四級は武器は剣とか使えるようになるんだとさ、まぁ市販オンリーらしいな。二級から自作とか特注の武器が使えるらしいんだが……三級?四級と同じで市販の武器しか使えないのは変わらんよ、ただダンジョン素材になった頑丈なやつとか効果付きの武器が許可されるんだとさ。
「どうスっかねぇ」
何はともあれ生活拠点をどうするか、である。解決してるが。
ダンジョンに飲み込まれた人達は大体が家を無くしている。家族が残っている人はそちらに引き取られるが、俺はそれを拒否。家族がそもそも無事かどうか分からんし、地元がもはやダンジョンだらけになってるのでどこに家族がいるかわからんためだ。
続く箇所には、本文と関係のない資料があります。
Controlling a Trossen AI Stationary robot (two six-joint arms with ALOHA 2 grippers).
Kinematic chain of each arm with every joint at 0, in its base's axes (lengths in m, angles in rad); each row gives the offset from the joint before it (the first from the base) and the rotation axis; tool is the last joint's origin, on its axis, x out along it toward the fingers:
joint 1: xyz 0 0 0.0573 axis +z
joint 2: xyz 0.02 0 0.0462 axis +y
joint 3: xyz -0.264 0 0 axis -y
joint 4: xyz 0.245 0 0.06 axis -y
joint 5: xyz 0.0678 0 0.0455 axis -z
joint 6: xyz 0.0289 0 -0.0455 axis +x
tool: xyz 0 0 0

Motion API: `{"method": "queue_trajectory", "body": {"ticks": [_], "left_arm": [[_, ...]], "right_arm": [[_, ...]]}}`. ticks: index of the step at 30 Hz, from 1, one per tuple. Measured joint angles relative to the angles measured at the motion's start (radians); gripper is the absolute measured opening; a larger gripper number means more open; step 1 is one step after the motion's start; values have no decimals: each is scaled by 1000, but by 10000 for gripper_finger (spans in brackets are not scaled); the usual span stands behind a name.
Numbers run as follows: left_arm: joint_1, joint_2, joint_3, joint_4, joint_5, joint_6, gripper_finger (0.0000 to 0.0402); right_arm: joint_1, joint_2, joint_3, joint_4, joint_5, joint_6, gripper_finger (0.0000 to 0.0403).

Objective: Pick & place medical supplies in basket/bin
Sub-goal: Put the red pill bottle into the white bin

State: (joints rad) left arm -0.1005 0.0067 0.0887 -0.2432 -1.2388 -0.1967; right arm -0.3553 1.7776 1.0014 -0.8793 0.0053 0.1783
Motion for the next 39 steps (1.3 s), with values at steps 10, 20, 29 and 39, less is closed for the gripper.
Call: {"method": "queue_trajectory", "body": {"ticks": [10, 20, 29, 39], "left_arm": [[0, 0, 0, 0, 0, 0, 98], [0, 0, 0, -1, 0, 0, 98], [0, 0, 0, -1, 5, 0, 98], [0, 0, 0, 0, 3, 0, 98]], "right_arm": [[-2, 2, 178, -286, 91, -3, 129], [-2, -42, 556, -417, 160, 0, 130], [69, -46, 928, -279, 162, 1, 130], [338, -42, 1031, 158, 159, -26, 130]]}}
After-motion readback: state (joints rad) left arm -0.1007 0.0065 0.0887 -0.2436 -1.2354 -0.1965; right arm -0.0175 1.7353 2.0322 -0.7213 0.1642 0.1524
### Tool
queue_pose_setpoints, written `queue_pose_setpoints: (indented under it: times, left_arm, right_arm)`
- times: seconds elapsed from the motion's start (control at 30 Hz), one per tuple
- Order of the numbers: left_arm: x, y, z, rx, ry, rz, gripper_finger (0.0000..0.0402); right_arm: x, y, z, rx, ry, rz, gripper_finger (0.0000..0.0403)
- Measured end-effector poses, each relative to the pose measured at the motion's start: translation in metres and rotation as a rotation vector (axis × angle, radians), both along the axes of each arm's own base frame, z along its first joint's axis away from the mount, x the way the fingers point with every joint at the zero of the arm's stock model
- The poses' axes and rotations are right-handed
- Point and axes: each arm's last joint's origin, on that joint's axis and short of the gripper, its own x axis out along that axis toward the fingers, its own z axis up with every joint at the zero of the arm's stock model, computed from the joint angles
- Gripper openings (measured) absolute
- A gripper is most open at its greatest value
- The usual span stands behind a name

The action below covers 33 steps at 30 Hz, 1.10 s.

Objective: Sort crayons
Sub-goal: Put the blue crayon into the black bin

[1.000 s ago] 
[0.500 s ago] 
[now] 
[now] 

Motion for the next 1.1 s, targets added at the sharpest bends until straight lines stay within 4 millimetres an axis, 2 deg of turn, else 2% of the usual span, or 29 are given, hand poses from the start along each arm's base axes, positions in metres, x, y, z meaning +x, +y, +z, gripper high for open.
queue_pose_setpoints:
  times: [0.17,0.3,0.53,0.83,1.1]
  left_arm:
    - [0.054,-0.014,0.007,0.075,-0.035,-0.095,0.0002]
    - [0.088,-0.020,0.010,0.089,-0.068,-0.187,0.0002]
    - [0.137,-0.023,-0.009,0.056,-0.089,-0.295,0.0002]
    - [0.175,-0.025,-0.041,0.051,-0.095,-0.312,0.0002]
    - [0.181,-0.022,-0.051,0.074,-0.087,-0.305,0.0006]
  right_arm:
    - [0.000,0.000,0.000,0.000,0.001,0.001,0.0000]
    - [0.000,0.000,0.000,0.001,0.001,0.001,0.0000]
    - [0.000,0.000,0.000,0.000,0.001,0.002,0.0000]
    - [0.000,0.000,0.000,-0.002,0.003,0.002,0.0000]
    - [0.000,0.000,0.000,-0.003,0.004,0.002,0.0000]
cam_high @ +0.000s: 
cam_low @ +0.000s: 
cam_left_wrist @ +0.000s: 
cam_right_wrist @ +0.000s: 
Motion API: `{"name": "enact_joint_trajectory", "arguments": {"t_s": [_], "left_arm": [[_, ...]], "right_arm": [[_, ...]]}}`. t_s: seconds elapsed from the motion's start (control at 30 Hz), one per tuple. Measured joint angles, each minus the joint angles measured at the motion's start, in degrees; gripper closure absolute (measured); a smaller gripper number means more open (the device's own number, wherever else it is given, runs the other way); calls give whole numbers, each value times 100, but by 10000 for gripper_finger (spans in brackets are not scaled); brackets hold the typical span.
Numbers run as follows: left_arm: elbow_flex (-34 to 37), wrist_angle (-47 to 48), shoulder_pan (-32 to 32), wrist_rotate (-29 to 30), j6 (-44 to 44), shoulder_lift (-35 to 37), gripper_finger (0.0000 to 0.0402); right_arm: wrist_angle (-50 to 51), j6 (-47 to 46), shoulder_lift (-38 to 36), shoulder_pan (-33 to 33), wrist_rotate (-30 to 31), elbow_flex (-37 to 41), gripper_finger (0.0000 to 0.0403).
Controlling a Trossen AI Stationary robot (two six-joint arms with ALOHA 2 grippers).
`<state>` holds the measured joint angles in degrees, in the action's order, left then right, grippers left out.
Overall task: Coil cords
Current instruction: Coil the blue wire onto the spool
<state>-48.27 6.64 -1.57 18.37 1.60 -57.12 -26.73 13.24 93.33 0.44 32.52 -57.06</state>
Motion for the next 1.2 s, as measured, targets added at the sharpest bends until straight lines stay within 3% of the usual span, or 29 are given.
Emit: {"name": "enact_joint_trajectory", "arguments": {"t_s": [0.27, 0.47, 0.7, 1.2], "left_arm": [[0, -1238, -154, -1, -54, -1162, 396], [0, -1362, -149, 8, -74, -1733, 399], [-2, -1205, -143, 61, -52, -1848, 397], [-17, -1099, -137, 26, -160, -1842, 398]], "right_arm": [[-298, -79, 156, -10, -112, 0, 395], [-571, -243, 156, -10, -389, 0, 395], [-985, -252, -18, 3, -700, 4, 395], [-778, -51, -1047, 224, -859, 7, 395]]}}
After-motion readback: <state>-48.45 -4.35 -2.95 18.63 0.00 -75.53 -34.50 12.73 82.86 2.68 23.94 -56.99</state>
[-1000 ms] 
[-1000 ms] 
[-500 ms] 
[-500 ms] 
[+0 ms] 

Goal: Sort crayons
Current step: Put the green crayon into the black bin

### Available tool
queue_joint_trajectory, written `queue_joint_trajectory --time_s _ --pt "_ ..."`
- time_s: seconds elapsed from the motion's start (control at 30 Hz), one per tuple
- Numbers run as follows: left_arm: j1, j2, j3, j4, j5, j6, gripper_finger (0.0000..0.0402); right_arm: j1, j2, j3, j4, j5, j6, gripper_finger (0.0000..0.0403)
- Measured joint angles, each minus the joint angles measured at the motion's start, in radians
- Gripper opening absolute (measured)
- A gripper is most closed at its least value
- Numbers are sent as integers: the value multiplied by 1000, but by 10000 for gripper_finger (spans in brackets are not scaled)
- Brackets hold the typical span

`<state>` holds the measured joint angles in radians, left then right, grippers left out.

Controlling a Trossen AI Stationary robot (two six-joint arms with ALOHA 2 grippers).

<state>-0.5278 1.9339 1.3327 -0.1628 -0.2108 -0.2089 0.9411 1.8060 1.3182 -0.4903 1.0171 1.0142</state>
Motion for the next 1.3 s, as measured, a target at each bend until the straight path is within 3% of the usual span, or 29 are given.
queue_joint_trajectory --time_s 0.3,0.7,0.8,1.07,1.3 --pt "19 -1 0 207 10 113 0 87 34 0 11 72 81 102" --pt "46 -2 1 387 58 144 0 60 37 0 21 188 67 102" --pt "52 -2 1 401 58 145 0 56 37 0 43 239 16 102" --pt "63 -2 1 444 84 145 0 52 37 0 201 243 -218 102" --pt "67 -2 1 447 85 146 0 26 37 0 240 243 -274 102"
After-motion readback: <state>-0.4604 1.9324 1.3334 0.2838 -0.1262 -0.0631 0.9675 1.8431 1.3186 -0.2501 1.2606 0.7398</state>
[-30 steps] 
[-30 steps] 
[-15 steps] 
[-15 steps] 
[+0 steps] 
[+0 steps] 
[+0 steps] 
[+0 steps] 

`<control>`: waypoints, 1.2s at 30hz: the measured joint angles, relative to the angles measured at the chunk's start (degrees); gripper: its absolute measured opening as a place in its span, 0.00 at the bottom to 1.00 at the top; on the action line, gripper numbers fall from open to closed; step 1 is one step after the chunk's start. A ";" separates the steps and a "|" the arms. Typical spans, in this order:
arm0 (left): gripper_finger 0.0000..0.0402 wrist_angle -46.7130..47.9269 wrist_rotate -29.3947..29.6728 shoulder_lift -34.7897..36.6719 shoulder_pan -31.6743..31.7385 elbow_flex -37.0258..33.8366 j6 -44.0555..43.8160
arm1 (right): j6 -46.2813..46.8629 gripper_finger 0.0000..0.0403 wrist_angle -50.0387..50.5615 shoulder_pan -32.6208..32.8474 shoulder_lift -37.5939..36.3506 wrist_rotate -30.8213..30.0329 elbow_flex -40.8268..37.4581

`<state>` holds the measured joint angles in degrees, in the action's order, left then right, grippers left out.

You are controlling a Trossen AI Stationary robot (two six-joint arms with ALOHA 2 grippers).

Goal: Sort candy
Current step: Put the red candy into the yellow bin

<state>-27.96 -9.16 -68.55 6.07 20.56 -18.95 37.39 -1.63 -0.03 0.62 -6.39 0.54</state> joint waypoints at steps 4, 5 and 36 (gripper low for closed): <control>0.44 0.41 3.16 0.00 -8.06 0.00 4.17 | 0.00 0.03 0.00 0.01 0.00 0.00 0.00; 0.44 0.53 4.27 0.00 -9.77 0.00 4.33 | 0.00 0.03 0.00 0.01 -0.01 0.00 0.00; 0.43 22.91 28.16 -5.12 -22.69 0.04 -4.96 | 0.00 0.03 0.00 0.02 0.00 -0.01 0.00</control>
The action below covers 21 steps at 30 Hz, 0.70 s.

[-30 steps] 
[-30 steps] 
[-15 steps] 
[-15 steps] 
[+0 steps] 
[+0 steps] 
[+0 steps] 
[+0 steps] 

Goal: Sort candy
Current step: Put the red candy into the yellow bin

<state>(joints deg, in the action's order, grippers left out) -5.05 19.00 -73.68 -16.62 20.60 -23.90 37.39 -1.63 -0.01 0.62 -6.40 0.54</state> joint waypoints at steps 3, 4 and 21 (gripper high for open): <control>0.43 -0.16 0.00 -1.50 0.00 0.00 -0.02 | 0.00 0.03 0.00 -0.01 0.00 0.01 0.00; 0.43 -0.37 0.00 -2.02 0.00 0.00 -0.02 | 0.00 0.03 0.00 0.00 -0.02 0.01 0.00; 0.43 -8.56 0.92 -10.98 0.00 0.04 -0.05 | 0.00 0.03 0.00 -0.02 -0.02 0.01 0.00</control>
ということで飲み込まれた人、帰還者は探索者組合が保有する寮に一時的に泊まることが出来るんだとよ。ただ素材の買取額の一割徴収されるって事は注意だな、めっちゃ念入りに注意されたわ、トラブルありまくったんだろうな。
ま、そんなこんなもあり、寮生活故の食堂もあったのでそこで夕飯を済ませ明日からダンジョンの攻略開始である。
目的はもちろん時計台ダンジョン、世界五大ダンジョンとやらのひとつらしいし、少しは楽しめるかね。